## Instructions for the task
Which lines of the material contain the word "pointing"? Show each one.

* * *

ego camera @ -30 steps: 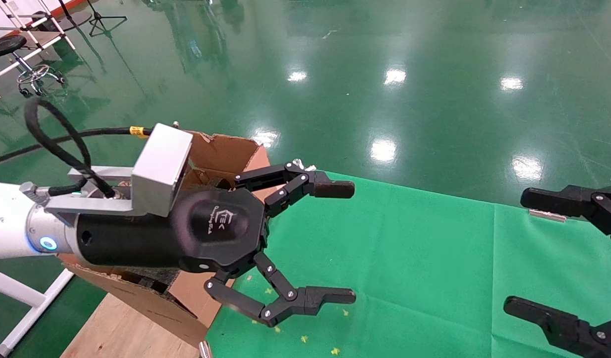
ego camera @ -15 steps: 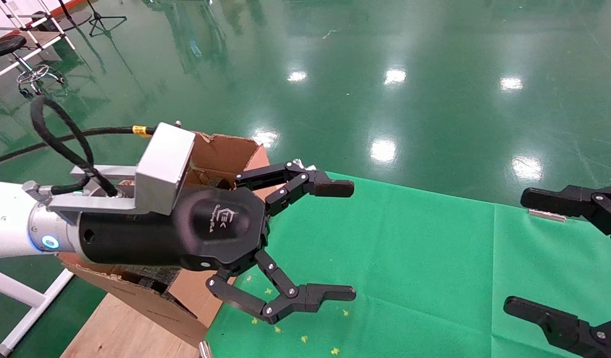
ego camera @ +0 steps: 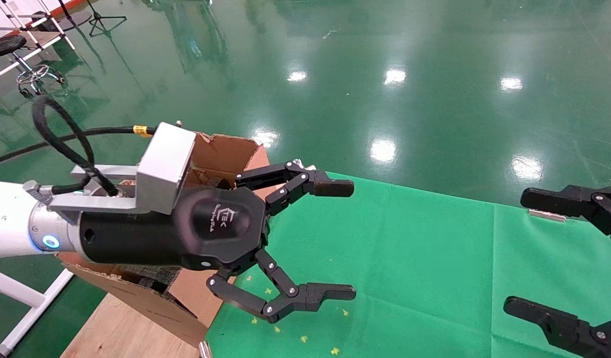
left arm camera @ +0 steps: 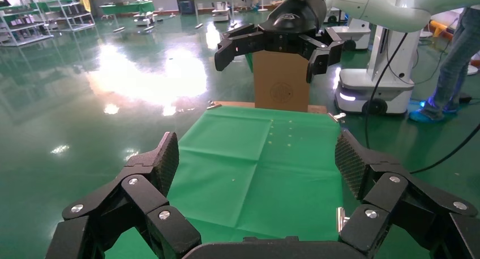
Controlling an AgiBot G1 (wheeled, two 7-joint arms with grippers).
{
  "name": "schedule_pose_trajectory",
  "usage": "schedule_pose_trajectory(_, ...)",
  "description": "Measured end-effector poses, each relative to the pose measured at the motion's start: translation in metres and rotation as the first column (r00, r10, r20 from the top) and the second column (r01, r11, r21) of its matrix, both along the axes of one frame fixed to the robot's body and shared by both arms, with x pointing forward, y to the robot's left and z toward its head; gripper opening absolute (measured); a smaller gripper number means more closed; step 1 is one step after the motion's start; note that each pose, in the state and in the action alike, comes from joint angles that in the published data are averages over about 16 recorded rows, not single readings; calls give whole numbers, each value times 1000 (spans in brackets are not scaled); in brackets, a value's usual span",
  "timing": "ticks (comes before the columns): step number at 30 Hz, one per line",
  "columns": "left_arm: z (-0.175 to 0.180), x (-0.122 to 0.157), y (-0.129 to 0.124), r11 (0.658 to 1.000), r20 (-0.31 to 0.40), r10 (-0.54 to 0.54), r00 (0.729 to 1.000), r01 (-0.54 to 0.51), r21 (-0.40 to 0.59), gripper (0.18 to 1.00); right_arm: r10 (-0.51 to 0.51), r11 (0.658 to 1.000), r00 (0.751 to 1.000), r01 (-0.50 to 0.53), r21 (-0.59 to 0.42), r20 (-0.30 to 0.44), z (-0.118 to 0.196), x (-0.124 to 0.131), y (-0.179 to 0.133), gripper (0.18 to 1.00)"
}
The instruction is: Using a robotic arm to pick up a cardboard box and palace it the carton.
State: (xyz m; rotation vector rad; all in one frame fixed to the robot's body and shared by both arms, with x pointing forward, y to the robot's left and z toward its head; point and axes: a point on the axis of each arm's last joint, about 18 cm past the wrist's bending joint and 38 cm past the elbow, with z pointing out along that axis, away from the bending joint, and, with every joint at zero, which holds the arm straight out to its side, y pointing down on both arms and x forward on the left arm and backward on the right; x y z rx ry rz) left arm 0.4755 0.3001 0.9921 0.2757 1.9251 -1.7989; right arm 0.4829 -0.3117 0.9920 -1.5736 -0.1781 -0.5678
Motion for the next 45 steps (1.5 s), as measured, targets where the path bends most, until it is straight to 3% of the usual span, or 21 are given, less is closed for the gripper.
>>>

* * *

## Response box
  "description": "Measured end-effector poses, each relative to the pose measured at the motion's start: translation in metres and rotation as the first column (r00, r10, r20 from the top) and the second column (r01, r11, r21) of its matrix, both along the axes of one frame fixed to the robot's body and shared by both arms, with x pointing forward, y to the robot's left and z toward its head; gripper opening absolute (measured); a smaller gripper number means more closed; step 1 is one step after the motion's start; note that each pose, in the state and in the action alike, comes from joint angles that in the published data are averages over about 16 recorded rows, not single readings; calls give whole numbers, each value times 1000 (spans in brackets are not scaled); in brackets, a value's usual span",
State: (xyz m; rotation vector rad; all in one frame fixed to the robot's body and shared by both arms, with x pointing forward, y to the robot's left and z toward its head; point and axes: a point on the axis of each arm's last joint, about 18 cm past the wrist's bending joint and 38 cm past the elbow, with z pointing out along that axis, away from the bending joint, and, with every joint at zero, which holds the arm straight out to its side, y pointing down on both arms and x forward on the left arm and backward on the right; x y z rx ry rz) left arm 0.4755 0.3001 0.9921 0.2757 1.9251 -1.7989; right arm 0.4829 -0.3117 0.9920 -1.5736 -0.1781 -0.5678

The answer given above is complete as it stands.